I’m sure there are other models for funding OER adoption support services out there if we’re creative and open-minded enough to find them.
Parallel Experiments
And I am in total and complete agreement with this statement from Brian’s piece:
What’s needed are lots of entities — for-profit and nonprofit — to experiment with funding models.
YES! We need more experimentation happening, and we need it happening in parallel instead of serially. We can’t all stand around watching the Flat World Knowledge experiment, and only start trying something different when it becomes clear that their approach isn’t quite the right one. As Linus said, in what is possibly my favorite quote:
And don’t EVER make the mistake [of thinking] that you can design something better than what you get from ruthless massively parallel trial-and-error with a feedback cycle. That’s giving your intelligence _much_ too much credit.
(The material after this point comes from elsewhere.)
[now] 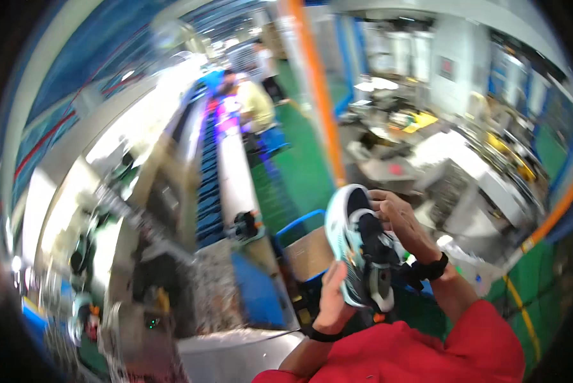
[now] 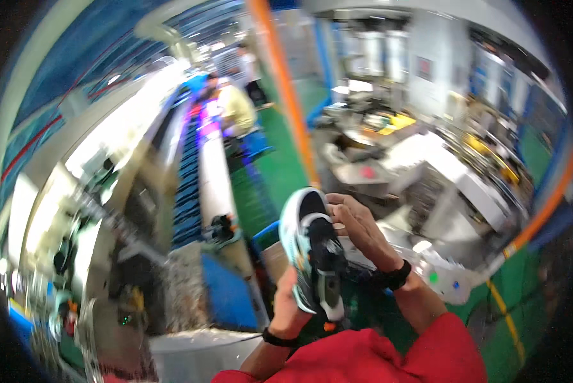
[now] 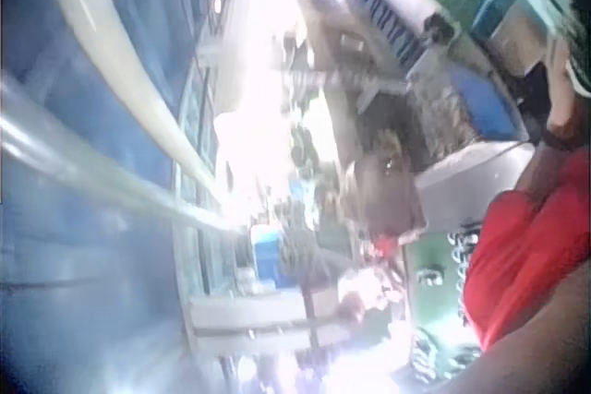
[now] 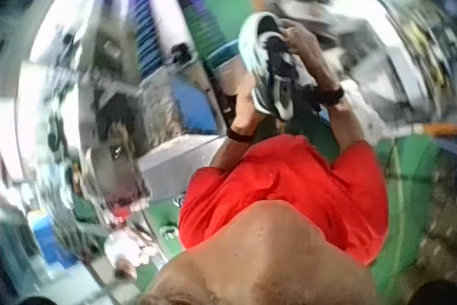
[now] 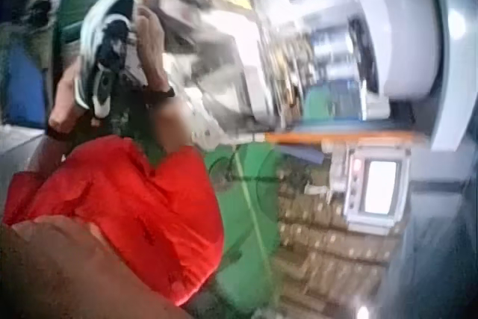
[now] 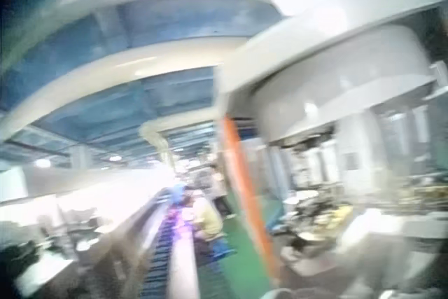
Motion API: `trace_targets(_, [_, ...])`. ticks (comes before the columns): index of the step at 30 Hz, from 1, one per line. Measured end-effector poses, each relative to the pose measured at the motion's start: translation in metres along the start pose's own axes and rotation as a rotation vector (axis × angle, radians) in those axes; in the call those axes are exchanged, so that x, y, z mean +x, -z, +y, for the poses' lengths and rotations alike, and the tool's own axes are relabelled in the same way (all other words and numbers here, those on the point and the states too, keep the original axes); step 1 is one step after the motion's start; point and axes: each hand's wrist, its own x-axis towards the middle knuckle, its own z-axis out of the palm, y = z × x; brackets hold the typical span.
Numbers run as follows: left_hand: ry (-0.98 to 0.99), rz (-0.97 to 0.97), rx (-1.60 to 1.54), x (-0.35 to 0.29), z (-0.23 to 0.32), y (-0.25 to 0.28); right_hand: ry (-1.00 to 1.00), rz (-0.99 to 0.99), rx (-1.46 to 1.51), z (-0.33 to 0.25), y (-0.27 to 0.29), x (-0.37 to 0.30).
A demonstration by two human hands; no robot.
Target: Operating a heel-lasting or shaping machine to process shoes in a factory.
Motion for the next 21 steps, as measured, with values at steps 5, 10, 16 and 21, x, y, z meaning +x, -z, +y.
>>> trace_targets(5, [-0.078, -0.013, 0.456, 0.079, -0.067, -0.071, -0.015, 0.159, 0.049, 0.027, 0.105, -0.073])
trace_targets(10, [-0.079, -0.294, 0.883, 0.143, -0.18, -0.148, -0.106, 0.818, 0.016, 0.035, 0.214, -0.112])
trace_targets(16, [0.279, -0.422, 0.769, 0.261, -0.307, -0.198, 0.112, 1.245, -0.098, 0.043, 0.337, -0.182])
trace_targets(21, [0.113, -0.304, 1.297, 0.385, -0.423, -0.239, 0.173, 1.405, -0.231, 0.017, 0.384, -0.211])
Even though I disagree with some of Brian’s conclusions (which is why I’m experimenting with a different business model), I absolutely want him out there experimenting with his particular business model. If I’m sufficiently humble, I’ll learn a thing or two from him before it’s all said and done. (If he’s sufficiently humble, Brian may learn something from me, too.) From this learning a new generation of models will emerge and be tested. They will be followed by another, further refined set of models. That’s how the field moves forward in its understanding of how to support OER adoption at scale, and it’s how at least 80% of general education courses will end up adopting OER in place of commercial textbooks.
David,
Thank you for a thoughtful and interesting post. I hope it’s clear to all that we’re on the same side of the OER debates (when one steps back from the particulars of our discussion ). I do indeed expect that I’ll continue to learn from your insights and important work.
I thought a bit about this post and wrote an article/response, which is now up on EdSurge: https://www.edsurge.com/n/2014-09-03-opinion-why-can-t-oer-enjoy-the-same-success-as-open-source-software.
Thanks again for your views, and I wish you great success with the new venture.
Brian
Brian, thank you for the same! To my mind, there’s nothing more thrilling than a good debate between two (or more) smart people who are able to disagree while remaining civil and constructive.